Revalorisation du SMIC, nouvelles cotisations patronales, évolution des retraites, aides à l’embauche : le paysage du travail connaît d’importants ajustements en ce début 2026. Salariés, RH et dirigeants doivent désormais intégrer ces mesures dans leur gestion quotidienne.
Travail : toutes les nouveautés légales et salariales au 1er janvier 2026

Depuis le 1er janvier 2026, plusieurs réformes clés bouleversent le monde du travail en France. Des modifications tarifaires aux nouvelles obligations RH, en passant par les évolutions des droits à la retraite et les dispositifs de soutien à l’embauche, l’impact est global. Ces changements concernent autant les salariés que les directions des ressources humaines, et s’inscrivent dans un contexte de maîtrise budgétaire et d’adaptation au marché.
Revalorisation du SMIC et nouvelles charges patronales
Dès le 1er janvier 2026, le travail rémunéré au SMIC bénéficie d’une hausse mécanique liée à l’inflation. Le SMIC horaire brut s’élève désormais à 12,02 €, soit une augmentation de 1,18 %, selon le ministère de l’Économie. Cette revalorisation porte le salaire mensuel brut à 1 823,03 €, pour un temps plein de 35 heures, et le montant net estimé à 1 443,11 €, d’après Cadremploi.
Parallèlement, les cotisations sociales évoluent. La part patronale de l’assurance vieillesse déplafonnée passe de 2,02 % à 2,11 %, selon le ministère du Travail. De plus, le forfait social sur les indemnités de rupture conventionnelle et de mise à la retraite augmente de 30 % à 40 %, une mesure qui alourdit le coût des séparations volontaires.
Les RH doivent donc réajuster leurs outils de gestion de la paie pour intégrer le nouveau plafond mensuel de la Sécurité sociale, désormais fixé à 4 005 €, soit 48 060 € par an.
Retraite : revalorisations et nouveaux plafonds contributifs
Les salariés partis en retraite en 2026 verront leurs pensions légèrement revalorisées. Le 1er janvier, la pension de base a été augmentée de 0,9 %, selon une annonce officielle du ministère du Travail. Ce taux modeste reflète une approche prudente, alignée sur l’évolution des prix à la consommation.
Pour les bénéficiaires de faibles pensions, le minimum contributif (MICO) progresse également. Le MICO non majoré atteint 756,29 € par mois, tandis que le MICO majoré s’établit à 903,93 €. Ces montants sont indexés sur le nouveau SMIC. En parallèle, le plafond de retraite personnelle pour bénéficier du MICO est porté à 1 410,89 € mensuels.
Ces ajustements auront un effet concret sur la gestion des dossiers retraite, tant pour les RH que pour les organismes de sécurité sociale, qui devront traiter ces paramètres dans le calcul des droits.
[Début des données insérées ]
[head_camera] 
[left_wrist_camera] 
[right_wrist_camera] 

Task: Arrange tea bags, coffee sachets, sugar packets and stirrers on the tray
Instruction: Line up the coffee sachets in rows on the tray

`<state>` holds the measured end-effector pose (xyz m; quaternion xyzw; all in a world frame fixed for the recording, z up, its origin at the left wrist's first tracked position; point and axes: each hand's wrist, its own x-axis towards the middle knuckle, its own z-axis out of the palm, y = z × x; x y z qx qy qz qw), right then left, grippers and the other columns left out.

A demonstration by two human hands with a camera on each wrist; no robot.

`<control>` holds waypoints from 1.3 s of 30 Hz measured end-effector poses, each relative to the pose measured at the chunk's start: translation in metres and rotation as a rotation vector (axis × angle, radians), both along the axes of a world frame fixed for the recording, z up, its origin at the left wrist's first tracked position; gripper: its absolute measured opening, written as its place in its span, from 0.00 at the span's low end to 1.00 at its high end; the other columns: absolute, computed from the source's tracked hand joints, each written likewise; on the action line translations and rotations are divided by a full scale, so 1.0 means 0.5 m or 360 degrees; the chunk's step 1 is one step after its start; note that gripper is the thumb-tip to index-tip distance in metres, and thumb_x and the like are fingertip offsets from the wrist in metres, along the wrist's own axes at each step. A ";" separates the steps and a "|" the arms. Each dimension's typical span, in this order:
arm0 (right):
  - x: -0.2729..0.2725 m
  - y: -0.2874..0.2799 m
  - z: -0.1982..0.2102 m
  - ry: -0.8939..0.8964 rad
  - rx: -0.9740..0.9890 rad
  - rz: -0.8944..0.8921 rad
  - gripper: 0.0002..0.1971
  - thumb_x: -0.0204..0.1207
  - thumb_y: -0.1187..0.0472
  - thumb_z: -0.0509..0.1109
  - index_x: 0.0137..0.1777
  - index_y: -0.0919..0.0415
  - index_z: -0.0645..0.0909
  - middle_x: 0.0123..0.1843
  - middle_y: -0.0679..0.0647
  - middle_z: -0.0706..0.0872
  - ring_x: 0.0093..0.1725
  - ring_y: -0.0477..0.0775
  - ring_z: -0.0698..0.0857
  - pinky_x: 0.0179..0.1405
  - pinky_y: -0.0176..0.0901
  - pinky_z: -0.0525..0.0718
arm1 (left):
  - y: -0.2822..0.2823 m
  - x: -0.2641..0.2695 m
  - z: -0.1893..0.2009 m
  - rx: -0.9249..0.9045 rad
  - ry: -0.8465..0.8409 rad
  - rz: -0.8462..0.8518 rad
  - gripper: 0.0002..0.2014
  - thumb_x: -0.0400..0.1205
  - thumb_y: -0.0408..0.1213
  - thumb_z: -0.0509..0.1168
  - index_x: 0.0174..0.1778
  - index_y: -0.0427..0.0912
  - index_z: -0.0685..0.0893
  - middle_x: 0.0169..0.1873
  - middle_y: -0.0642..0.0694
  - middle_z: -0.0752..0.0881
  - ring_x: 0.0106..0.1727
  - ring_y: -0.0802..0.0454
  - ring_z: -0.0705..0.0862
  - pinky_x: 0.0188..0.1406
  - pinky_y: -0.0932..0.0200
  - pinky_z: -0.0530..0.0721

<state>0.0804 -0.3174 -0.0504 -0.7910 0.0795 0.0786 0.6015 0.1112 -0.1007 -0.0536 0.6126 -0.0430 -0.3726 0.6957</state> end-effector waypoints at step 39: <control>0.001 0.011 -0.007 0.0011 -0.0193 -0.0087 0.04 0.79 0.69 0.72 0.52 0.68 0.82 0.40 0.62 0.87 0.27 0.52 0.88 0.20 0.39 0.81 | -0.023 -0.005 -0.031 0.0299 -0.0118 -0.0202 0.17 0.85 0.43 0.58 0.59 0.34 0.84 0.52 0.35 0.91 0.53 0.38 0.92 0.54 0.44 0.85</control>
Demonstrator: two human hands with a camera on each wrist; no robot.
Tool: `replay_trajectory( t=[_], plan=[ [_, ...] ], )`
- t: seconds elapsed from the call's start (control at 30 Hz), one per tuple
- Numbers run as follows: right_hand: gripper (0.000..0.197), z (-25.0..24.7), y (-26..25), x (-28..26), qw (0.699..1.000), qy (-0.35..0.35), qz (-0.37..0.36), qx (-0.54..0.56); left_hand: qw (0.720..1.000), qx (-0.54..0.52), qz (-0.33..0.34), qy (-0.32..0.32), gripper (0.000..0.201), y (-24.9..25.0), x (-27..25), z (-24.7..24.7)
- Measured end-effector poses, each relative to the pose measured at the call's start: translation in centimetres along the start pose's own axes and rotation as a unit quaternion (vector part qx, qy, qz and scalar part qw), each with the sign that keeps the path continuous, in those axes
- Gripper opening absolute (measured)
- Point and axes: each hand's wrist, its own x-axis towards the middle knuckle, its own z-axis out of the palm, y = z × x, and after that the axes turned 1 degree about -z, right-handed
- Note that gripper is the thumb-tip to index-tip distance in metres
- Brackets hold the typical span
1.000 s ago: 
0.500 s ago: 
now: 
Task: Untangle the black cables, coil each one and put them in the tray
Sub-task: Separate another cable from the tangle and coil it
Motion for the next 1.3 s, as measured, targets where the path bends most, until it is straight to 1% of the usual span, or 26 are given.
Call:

Nouvelles règles pour l’embauche, la reconversion et l’insertion
Dans un effort de soutien à l’emploi, l’État reconduit et ajuste ses aides à l’embauche en apprentissage. Les entreprises de moins de 250 salariés peuvent bénéficier d’une prime de 5 000 € pour tout contrat d’apprentissage signé à compter du 1er janvier 2026, selon le site officiel Service Public. Cette aide monte à 6 000 € pour les apprentis en situation de handicap, cumulable avec d'autres dispositifs.
Par ailleurs, un nouveau contrat à durée déterminée de reconversion est instauré. Ce contrat vise à faciliter les transitions professionnelles vers des secteurs en tension. Il remplace le dispositif Pro-A, supprimé au 1er janvier 2026. Selon le ministère du Travail, ce changement répond à la nécessité de simplifier les outils de reconversion tout en favorisant l’accès à la formation.
Enfin, pour les structures de l’insertion par l’activité économique, la plateforme numérique SIAE Connect devient obligatoire dès 2026 pour la gestion des conventions. Les anciens contrats passerelles ne sont plus accessibles depuis la fin de l’année précédente, ce qui oblige les associations concernées à adapter leurs pratiques.